1

Recently me and my friends were benchmarking different programming languages. As I'm learning Haskell lately, I wanted to show that a functional language will perform nearly as good as C with simpler code. But the code I pasted below, compiled with GHC's -O3 option, was executing about 1.6 s on my machine. Equivalent scripts in Python and Ruby executed faster (it was a simple for loop).

import System.IO

saveLine fh x = hPutStrLn fh $ show x ++ "\t" ++ show (x^2)

main = do
    fh <- openFile "haskell.txt" WriteMode
    mapM (saveLine fh) [1..999999]
    hClose fh

You can check out codes in other languages here (I wrote only the ones in Python and Ruby).

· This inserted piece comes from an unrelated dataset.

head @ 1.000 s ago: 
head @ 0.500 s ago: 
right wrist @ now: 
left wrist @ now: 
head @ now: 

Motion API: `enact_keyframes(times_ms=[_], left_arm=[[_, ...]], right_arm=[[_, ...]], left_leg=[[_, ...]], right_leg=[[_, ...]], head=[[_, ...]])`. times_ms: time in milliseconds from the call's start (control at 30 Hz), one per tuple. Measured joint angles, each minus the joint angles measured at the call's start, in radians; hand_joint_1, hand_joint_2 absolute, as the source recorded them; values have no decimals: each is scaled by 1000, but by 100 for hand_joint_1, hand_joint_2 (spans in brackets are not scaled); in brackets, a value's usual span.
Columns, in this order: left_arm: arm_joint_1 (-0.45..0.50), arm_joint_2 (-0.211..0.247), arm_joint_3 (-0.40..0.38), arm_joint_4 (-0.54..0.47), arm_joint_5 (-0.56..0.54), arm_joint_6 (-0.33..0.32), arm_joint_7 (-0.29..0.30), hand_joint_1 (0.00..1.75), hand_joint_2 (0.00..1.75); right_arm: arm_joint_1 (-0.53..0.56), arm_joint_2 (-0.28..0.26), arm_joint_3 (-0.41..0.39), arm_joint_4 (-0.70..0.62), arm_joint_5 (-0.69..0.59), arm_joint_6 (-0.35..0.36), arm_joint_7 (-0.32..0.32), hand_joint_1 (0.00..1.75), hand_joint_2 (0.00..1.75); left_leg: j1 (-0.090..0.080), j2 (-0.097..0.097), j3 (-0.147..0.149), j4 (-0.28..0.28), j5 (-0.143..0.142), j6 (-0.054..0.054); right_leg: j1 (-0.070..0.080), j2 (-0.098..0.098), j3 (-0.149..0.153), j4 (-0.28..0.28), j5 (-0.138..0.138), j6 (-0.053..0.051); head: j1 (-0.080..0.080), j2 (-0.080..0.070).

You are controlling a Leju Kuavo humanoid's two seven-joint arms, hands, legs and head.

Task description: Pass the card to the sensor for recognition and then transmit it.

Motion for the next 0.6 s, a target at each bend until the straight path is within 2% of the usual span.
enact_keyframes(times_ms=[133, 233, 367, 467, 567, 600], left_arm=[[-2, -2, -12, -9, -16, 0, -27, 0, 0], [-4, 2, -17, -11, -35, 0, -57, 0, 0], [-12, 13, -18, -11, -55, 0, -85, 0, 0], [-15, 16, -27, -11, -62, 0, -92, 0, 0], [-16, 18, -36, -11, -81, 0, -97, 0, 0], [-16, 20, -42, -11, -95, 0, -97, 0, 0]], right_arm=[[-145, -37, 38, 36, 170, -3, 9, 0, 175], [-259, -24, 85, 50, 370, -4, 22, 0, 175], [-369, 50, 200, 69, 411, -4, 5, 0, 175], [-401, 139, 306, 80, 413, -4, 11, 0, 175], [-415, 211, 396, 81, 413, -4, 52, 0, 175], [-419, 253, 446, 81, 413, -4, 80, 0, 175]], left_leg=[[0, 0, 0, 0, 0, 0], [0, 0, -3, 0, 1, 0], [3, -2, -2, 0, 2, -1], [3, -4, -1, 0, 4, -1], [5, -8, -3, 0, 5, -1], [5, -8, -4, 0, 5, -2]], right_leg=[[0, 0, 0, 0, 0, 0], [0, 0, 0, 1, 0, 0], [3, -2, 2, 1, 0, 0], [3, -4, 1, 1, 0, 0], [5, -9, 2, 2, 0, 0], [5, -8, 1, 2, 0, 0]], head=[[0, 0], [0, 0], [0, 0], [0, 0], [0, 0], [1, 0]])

The question is - how to make it run faster?

Luke
  • 1,369
  • 1
  • 13
  • 37
  • 2
    Hi, welcome to StackOverflow. What exactly is your question? – Cthulhu Jul 14 '15 at 09:40
  • Hi :) Sorry - my question is how to make it run faster. – Luke Jul 14 '15 at 09:43
  • It's 0.8 sec for your Haskell and 1.2 sec for your Python script on my machine. – András Kovács Jul 14 '15 at 09:48
  • I have a slow hardware here and it takes 1.6 sec for your Haskell script and 2 sec for your Python 2.7 script. – Sibi Jul 14 '15 at 10:02
  • 1
    Benchmarks like these aren't that meaningful, in my opinion. – duffymo Jul 14 '15 at 10:15
  • I've never said that they are. I was just a little surprising for me. I expected compiled Haskell to run two times faster than scripts. (BTW. Running this code with `runhaskell` takes ages.) – Luke Jul 14 '15 at 10:44
  • Related: http://stackoverflow.com/questions/29186541/why-is-this-haskell-program-so-much-slower-than-an-equivalent-python-one – jub0bs Jul 14 '15 at 10:59
  • @Luke `runhaskell` or rather `runghc` compiles the program first, and since we don't have a fast interpreter, it will be perhaps the slowest solution you can come up with, so the comparison isn't fair. You should compile your program with `ghc -O2 yourfile.hs` and then time the resulting executable instead. – Sarah Jul 14 '15 at 12:05
  • @Sarah: I know, it was only a minor point. I was comparing an executable with Python and Ruby scripts. – Luke Jul 14 '15 at 12:46

3 Answers3

10

First off, benchmarks where you perform some simple calculation and write each result to a file are only useful to test the IO system. They say nothing at all about computation efficiency, because most of the time is spent with file accesses. If you want to compare how fast languages are for calculating things, you need to do something processor-intensive (e.g. summing all those square values) and then output only that single result.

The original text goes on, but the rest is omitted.